Documenting your SPSS data sets (created 1999-09-18)

This page is moving to a new website.

Dear Professor Mean, I need to add some documentation for SPSS data sets that I am creating. I know you covered this in your "Gentle Introduction to SPSS" class, but I've already forgotten everything. Can you review this for me? -- Baffled Bill

Dear Baffled,

The only things people remember from my training classes are my jokes. The rest is unimportant.

It's great that you want to take the time and effort to document your data. SPSS can rapidly produce dozens of graphs and hundreds of tables. Without good documentation as part of these graphs and tables, you can easily get lost. A little time spent now in data documentation will save you a lot of time later when you are interpreting your output.

Short explanation

In versions 10 and later of SPSS, there are two tabs at the bottom of the SPSS screen

Use the DATA VIEW tab to enter your data, or to view your data. Use the VARIABLE VIEW tab to add documentation to your data.

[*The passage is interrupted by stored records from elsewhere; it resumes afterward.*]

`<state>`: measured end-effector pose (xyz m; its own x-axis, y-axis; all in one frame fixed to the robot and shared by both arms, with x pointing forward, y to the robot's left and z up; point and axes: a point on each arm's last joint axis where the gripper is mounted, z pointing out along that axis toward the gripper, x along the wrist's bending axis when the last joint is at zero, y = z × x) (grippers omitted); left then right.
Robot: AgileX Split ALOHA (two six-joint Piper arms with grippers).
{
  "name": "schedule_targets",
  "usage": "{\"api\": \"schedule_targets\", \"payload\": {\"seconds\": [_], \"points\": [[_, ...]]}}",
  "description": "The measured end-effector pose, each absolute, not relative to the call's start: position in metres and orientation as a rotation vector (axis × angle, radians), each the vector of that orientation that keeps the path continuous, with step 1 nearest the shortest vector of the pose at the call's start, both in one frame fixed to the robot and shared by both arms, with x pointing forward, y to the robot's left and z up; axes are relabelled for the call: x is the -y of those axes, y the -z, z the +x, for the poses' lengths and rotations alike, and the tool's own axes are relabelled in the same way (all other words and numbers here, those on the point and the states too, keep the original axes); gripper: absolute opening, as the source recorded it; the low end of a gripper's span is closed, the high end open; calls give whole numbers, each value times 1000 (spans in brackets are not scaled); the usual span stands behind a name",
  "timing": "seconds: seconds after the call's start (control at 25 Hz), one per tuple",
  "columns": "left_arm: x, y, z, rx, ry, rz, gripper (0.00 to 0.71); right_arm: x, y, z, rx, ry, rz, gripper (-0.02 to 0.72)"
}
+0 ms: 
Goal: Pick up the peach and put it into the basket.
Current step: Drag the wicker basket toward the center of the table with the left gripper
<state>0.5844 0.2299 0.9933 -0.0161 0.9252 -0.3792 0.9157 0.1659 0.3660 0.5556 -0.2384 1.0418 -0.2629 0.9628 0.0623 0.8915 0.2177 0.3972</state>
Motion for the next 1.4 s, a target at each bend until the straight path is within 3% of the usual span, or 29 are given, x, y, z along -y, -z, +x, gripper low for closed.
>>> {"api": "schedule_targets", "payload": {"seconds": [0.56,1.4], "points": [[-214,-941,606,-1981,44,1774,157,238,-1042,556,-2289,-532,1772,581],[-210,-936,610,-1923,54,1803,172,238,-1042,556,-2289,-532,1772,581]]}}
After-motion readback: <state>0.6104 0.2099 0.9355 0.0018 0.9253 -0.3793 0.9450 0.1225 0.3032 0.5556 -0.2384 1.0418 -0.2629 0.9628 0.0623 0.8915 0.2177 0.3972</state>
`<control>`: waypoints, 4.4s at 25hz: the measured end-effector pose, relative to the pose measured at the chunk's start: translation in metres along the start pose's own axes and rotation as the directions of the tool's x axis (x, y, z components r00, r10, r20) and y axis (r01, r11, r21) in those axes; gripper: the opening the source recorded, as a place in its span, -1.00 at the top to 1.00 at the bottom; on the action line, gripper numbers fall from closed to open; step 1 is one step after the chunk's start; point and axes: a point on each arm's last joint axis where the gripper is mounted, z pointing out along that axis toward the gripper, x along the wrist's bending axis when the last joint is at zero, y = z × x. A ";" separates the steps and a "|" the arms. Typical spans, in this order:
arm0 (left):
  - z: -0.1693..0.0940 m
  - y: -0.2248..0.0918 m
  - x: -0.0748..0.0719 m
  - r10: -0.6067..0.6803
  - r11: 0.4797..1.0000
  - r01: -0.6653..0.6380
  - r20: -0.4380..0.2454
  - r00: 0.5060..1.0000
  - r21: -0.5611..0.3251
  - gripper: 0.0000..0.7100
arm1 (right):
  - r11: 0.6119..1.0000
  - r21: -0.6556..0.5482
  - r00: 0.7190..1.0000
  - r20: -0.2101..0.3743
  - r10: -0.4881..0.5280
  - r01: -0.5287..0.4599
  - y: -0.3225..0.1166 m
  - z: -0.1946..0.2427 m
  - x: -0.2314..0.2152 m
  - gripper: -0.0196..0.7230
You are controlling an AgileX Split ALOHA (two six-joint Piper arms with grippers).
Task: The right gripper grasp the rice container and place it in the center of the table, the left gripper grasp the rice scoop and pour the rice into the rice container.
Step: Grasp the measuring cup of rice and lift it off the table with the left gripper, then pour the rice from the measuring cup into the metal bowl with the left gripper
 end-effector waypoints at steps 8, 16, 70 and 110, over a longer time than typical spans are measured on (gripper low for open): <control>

From VARIABLE VIEW tab, you can tell SPSS how to display the data in the SPSS data editor window (how many decimal places shown, how dates are displayed, and how wide the columns are). You can also provide SPSS with informational labels that will appear in your output window (labels for the variable itself and, if needed, labels for category levels). You would also use the dialog box to specify any codes that represent missing data.

More details

There are a lot of important ways in which you can document your data. Start with the variable name itself, a brief description of up to eight characters of what this column of data contains. Then specify the format type (numeric, string, or date) for the data that is in this column. Now you can provide a longer description of your variable in the variable label. If your data are categorical, you can describe those categories using values labels. Finally, make sure that SPSS know which code, if any, you use to designate missing values. Repeat this task for each column of data.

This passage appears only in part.